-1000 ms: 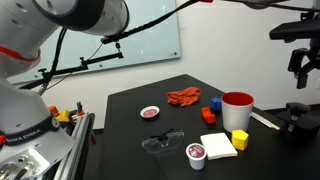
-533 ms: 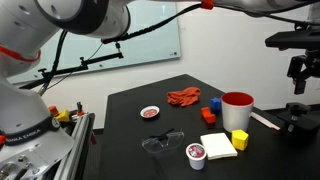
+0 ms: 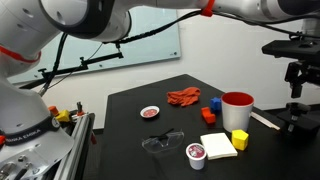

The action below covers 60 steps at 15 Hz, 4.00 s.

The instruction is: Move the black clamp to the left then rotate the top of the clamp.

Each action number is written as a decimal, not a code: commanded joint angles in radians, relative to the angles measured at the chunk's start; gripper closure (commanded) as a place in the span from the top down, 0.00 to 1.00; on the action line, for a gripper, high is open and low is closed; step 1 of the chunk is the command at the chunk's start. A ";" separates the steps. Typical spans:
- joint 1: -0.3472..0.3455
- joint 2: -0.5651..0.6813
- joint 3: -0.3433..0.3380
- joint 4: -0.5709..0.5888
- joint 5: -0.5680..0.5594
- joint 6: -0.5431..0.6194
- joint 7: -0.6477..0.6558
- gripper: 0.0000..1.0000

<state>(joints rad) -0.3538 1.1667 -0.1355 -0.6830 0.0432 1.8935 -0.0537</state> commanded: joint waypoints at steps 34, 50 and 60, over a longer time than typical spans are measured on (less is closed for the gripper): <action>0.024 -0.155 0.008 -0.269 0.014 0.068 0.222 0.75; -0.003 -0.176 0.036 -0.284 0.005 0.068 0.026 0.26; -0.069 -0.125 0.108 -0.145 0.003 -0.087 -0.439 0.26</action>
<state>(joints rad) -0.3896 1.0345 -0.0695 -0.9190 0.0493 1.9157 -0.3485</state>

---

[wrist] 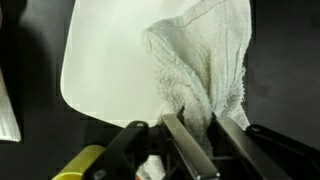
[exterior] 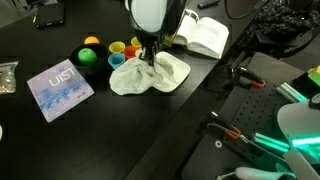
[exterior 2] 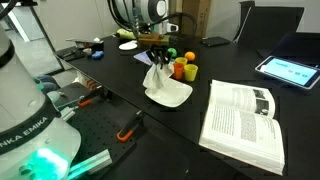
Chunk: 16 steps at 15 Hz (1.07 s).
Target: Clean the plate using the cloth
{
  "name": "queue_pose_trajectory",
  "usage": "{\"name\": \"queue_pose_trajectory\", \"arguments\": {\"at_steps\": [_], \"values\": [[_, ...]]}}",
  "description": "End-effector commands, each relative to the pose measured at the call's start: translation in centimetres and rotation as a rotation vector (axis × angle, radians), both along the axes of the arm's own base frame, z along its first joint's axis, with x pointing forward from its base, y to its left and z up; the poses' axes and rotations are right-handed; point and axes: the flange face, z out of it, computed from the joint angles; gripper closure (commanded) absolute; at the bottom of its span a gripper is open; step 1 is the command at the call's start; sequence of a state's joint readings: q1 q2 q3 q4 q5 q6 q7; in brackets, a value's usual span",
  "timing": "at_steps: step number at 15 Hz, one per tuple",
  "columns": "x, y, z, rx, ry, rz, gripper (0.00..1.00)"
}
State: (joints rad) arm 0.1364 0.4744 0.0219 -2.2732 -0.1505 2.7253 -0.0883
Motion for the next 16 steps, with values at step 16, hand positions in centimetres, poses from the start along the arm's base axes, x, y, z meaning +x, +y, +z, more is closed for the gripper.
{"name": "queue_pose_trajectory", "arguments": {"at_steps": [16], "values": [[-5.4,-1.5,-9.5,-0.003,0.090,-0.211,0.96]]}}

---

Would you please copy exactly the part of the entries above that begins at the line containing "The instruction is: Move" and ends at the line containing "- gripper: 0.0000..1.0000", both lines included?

The instruction is: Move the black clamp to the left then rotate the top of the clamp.

Each action number is written as a decimal, not a code: commanded joint angles in radians, relative to the angles measured at the chunk's start; gripper closure (commanded) as a place in the span from the top down, 0.00 to 1.00; on the action line, for a gripper, high is open and low is closed; step 1 of the chunk is the command at the chunk's start. A ";" separates the steps. Typical spans:
- joint 1: -0.3472..0.3455
- joint 2: -0.5651..0.6813
- joint 3: -0.3433..0.3380
- joint 4: -0.5709..0.5888
- joint 5: -0.5680..0.5594
- joint 6: -0.5431..0.6194
- joint 7: -0.6477..0.6558
- gripper: 0.0000..1.0000

With that, the exercise is complete.